<<<<

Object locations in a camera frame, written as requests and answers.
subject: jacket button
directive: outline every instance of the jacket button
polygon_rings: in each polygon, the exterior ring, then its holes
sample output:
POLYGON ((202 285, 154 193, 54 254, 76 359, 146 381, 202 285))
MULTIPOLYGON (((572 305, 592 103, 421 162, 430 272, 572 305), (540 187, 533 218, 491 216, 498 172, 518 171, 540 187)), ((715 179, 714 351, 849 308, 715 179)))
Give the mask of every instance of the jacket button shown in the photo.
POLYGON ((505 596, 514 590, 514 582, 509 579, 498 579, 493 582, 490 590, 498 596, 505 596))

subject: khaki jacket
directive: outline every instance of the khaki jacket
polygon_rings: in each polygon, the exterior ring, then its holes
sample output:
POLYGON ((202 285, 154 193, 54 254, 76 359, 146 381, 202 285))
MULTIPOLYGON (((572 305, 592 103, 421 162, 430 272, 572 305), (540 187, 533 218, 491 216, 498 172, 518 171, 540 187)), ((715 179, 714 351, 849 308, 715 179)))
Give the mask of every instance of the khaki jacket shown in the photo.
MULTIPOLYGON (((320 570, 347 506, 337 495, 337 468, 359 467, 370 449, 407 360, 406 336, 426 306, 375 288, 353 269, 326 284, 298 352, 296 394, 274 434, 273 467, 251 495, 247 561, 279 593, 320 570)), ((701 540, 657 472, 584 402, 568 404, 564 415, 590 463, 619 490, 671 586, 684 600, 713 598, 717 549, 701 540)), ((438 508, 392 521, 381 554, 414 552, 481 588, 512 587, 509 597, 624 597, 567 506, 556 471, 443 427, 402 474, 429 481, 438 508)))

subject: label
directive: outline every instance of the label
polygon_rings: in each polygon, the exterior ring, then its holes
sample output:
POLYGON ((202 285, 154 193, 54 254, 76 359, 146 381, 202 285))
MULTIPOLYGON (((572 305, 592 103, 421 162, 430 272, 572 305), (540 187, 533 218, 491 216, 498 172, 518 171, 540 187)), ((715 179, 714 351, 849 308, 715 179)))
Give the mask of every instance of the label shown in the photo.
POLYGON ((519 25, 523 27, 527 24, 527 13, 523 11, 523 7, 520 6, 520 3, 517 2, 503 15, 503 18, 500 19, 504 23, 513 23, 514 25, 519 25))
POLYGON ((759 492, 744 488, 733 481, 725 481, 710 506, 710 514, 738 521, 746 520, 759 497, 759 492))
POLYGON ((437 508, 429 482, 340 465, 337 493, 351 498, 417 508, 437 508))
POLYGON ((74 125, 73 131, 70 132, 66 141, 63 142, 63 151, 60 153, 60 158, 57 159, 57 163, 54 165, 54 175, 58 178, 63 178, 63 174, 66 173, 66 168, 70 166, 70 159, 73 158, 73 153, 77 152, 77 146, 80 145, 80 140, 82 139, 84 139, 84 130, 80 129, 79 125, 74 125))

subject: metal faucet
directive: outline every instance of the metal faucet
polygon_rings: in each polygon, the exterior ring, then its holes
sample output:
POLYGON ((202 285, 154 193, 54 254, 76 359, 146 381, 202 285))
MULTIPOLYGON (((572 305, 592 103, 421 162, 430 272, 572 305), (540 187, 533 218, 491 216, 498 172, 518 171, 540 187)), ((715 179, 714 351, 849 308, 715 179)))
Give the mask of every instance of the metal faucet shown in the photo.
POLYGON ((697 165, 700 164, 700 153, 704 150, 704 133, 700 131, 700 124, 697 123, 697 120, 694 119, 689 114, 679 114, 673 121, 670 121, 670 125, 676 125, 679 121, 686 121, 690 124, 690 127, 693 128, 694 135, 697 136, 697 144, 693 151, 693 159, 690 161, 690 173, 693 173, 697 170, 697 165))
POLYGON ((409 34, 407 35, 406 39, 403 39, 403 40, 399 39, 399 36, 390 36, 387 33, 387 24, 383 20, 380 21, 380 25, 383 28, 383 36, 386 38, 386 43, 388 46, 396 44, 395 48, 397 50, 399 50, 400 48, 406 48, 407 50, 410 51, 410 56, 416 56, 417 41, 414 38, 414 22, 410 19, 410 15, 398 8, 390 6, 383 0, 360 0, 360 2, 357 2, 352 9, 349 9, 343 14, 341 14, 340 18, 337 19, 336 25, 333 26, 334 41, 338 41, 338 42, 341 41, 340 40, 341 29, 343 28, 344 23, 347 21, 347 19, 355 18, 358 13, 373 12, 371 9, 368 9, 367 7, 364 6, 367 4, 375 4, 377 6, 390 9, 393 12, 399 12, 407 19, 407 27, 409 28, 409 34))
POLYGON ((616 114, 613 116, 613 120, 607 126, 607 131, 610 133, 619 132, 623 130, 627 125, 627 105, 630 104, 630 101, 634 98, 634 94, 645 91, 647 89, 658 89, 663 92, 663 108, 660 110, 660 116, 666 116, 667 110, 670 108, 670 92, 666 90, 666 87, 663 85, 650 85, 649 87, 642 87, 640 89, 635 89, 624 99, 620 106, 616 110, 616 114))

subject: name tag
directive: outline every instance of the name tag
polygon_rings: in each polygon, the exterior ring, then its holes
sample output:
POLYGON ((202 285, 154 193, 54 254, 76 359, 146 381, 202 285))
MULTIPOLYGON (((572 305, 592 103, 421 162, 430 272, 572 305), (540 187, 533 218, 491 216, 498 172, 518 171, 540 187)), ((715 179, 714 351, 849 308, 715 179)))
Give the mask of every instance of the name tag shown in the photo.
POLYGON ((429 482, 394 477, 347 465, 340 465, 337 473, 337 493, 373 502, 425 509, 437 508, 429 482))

>>>>

■ TASK DIRECTIONS
Search the listing for the string "directive". Copy each line where it is found.

■ SOLUTION FOR THIS EXERCISE
directive: outline every instance of the jacket button
directive: outline every instance of the khaki jacket
directive: outline every instance of the label
directive: outline every instance of the metal faucet
directive: outline every instance of the name tag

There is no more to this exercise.